Chris Jacobs

Unwinding the Worst of Obamacare: Why Congress Must Rescind ACA’s Massive Medicaid Expansion

Healthcare
January 19, 2017

Executive Summary

Given the focus on the disastrous launch of the Obamacare insurance Exchanges in 2013, many people don’t know that most of Obamacare’s coverage gains have come not through those Exchanges, but through a new expansion of Medicaid to able-bodied, working-age adults.

Medicaid was originally intended to provide important safety net coverage to vulnerable populations such as individuals with disabilities, low-income children and the elderly, among others.  But Obamacare’s massive expansion of this entitlement to able-bodied adults has placed added strain on an already stressed program in many states.

Even prior to Obamacare, Medicaid stood in desperate need of reform. In many states, low physician reimbursement rates resulted in poor access for beneficiaries. One supporter of the program called a Medicaid card a “hunting license”—the chance for beneficiaries to try to find a doctor who will treat them.

And the program has fared no better under the Obamacare expansion.  For states that bought into expansion’s false promise, it has proved to be bad medicine, both for patients in the system and for state budgets:

  • Undermining the Most Vulnerable
    Because Obamacare provides a 90-100 percent federal match to states covering the able-bodied, but only a 50-75 percent match to cover individuals with disabilities, many states have chosen to prioritize coverage of the able-bodied.  In some cases, they have gone so far as to cut coverage for the most vulnerable even while expanding it elsewhere. Nationwide, nearly 600,000 individuals with disabilities are sitting—and in some cases, dying—on waiting lists to access needed care through Medicaid.
  • Exploding Enrollment and Skyrocketing Spending
    In 24 expansion states, Medicaid programs have far exceeded the highest enrollment projections.  Costs for newly eligible beneficiaries have increased for 2 straight years, with new able-bodied enrollees costing on average over $1,000 more than existing populations.  This has created a “double-whammy” for state budgets.
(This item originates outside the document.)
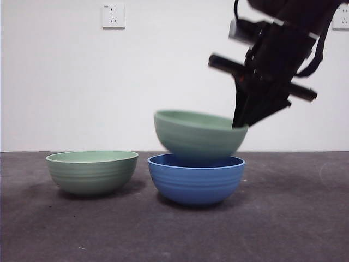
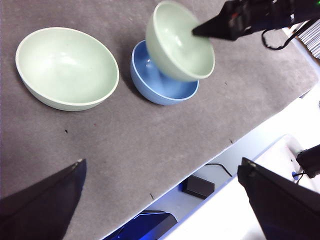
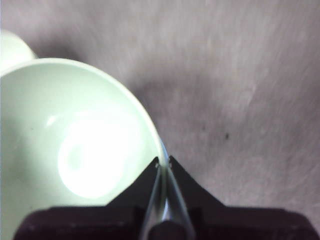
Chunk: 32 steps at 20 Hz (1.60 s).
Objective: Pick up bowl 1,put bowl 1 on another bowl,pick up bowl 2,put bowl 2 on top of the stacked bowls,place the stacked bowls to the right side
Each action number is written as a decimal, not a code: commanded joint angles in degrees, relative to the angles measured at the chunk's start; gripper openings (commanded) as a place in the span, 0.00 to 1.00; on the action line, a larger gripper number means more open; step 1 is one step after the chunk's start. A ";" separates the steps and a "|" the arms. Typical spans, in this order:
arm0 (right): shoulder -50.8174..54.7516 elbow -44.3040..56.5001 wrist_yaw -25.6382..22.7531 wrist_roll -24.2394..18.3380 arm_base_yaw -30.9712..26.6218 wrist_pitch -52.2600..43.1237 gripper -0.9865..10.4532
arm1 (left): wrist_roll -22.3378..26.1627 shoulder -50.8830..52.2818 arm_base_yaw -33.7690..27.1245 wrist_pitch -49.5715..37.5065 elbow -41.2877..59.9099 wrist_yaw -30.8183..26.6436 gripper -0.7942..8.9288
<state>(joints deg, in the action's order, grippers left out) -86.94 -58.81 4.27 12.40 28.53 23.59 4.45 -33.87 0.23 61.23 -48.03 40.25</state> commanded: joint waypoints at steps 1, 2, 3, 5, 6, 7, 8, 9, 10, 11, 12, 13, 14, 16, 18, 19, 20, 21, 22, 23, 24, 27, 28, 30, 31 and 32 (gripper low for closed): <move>-2.99 0.33 -0.44 -0.50 0.94 -0.37 0.08 | -0.17 0.13 0.22 -0.02 -0.04 0.17 0.67; -3.96 0.35 -0.63 -0.52 1.03 -0.35 0.08 | -0.20 0.13 0.22 -0.02 -0.04 0.17 0.67; -4.92 0.35 -1.38 -0.55 1.25 -0.35 0.08 | -0.17 0.13 0.22 -0.02 -0.04 0.17 0.67; -5.84 0.35 -1.36 -1.01 1.38 -0.33 0.08 | -0.17 0.13 0.22 -0.04 -0.04 0.11 0.67; -5.97 0.33 -1.20 -1.51 1.55 -0.33 0.08 | -0.17 0.13 0.22 -0.04 -0.04 -0.04 0.67; -5.97 0.35 -1.20 -1.90 1.70 -0.33 0.10 | -0.17 0.13 0.22 -0.04 -0.04 -0.48 0.67; -5.97 0.33 -1.22 -1.95 1.90 -0.24 0.10 | -0.20 0.13 0.22 -0.04 -0.04 -1.44 0.67; -5.95 0.35 -1.11 -1.95 1.99 0.02 0.14 | -0.17 0.13 0.24 -0.07 -0.04 -2.56 0.67; -5.92 0.33 -0.31 -1.95 2.03 0.28 0.22 | -0.17 0.13 0.22 -0.11 -0.04 -3.28 0.67; -5.79 0.33 0.68 -1.95 2.03 0.50 0.29 | -0.20 0.09 0.24 -0.35 -0.04 -4.26 0.67; -5.42 0.33 1.97 -1.95 2.03 0.57 0.32 | -0.20 -0.46 0.22 -0.72 -0.04 -5.11 0.67; -4.61 0.33 2.01 -1.95 2.03 0.61 0.32 | -0.22 -0.96 0.24 -1.11 -0.04 -5.79 0.67; -3.45 0.33 1.90 -1.95 2.03 0.79 0.32 | -0.35 -1.86 0.24 -1.75 -0.04 -5.77 0.67; 0.11 0.33 1.60 -1.95 2.01 1.81 0.32 | -1.60 -4.17 0.24 -3.87 -0.04 -5.88 0.67; 5.07 0.33 1.16 -1.95 1.75 4.55 0.31 | -2.03 -7.54 0.26 -6.47 -0.04 -6.51 0.67; 8.02 0.33 1.11 -1.95 1.36 6.60 0.31 | -2.93 -9.49 0.48 -7.93 -0.04 -7.69 0.67; 11.15 0.33 1.09 -1.95 1.03 8.81 0.31 | -3.54 -11.69 0.92 -9.75 -0.04 -8.87 0.67; 14.36 0.33 1.09 -1.95 0.79 11.10 0.31 | -4.55 -14.08 1.46 -11.91 -0.04 -10.23 0.67; 17.64 0.33 1.07 -1.95 0.76 13.35 0.31 | -5.77 -16.68 2.14 -14.43 -0.04 -11.61 0.67; 20.85 0.33 1.09 -1.95 0.76 15.50 0.31 | -6.91 -19.39 2.86 -17.03 -0.04 -13.09 0.67; 23.96 0.33 1.07 -1.95 0.76 17.51 0.31 | -8.13 -22.18 3.76 -19.67 -0.04 -14.56 0.66; 31.98 0.33 1.07 -1.95 0.76 22.62 0.31 | -10.32 -30.91 6.99 -26.97 -0.17 -19.89 0.66; 34.51 0.33 1.07 -1.79 0.76 24.35 0.31 | -10.51 -34.51 7.98 -28.52 -0.72 -22.08 0.66; 38.29 0.33 1.09 -1.68 0.76 27.08 0.31 | -10.49 -41.07 9.66 -29.55 -3.15 -25.90 0.66; 39.82 0.33 1.07 -1.49 0.76 28.22 0.31 | -10.49 -44.19 10.49 -29.79 -4.85 -27.89 0.66; 41.05 0.33 1.09 -1.36 0.76 29.20 0.31 | -10.49 -47.23 11.15 -29.86 -6.69 -29.62 0.66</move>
<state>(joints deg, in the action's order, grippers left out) -45.71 -58.81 5.50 10.92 29.26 53.10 -5.67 -80.31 11.14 31.75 -54.61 11.00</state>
Even Democrat state legislators have publicly mused that the unexpectedly high costs their states will face due to Medicaid expansion will crowd out other important priorities, like education for children or care for the disabled.  And this has already become a reality in states like Kentucky and Ohio.
  • Failing to Save Hospitals
    The non-partisan Congressional Budget Office concluded that Medicaid expansion would be insufficient to overcome Obamacare’s Medicare cuts in terms of reversing the fortunes of struggling – especially rural – hospitals.

Thankfully, lawmakers in 19 states, including South Carolina & Alabama, have wisely avoided this expansion train wreck. But as the 115th Congress and incoming Trump Administration prepare to take on the thorny challenge of Obamacare repeal, what comes next?  Will non-expansion states get the short end of the stick for pursuing prudential policy-making? This paper makes the case that unwinding the Medicaid expansion fairly and putting the program on a sustainable path for the future must start with three basic principles:

  • Freeze enrollment in this massive new entitlement.
    Individuals currently enrolled in Medicaid expansion should be held harmless and not face coverage disruptions. But states and the federal government need to begin unwinding the massive, unsustainable spending associated with Obamacare.
  • Roll back the enhanced federal Medicaid match for able-bodied populations.
    This match has distorted states’ behavior, encouraging them to discriminate against the most vulnerable.
  • Reorient Medicaid toward the vulnerable populations for which it was originally designed.

The need for reform is urgent. By unwinding Obamacare’s Medicaid expansion the right way, Congress can slow the gusher of spending that has jeopardized federal and state budgets, treat fiscally prudent states fairly and focus on restoring the safety net for the most vulnerable.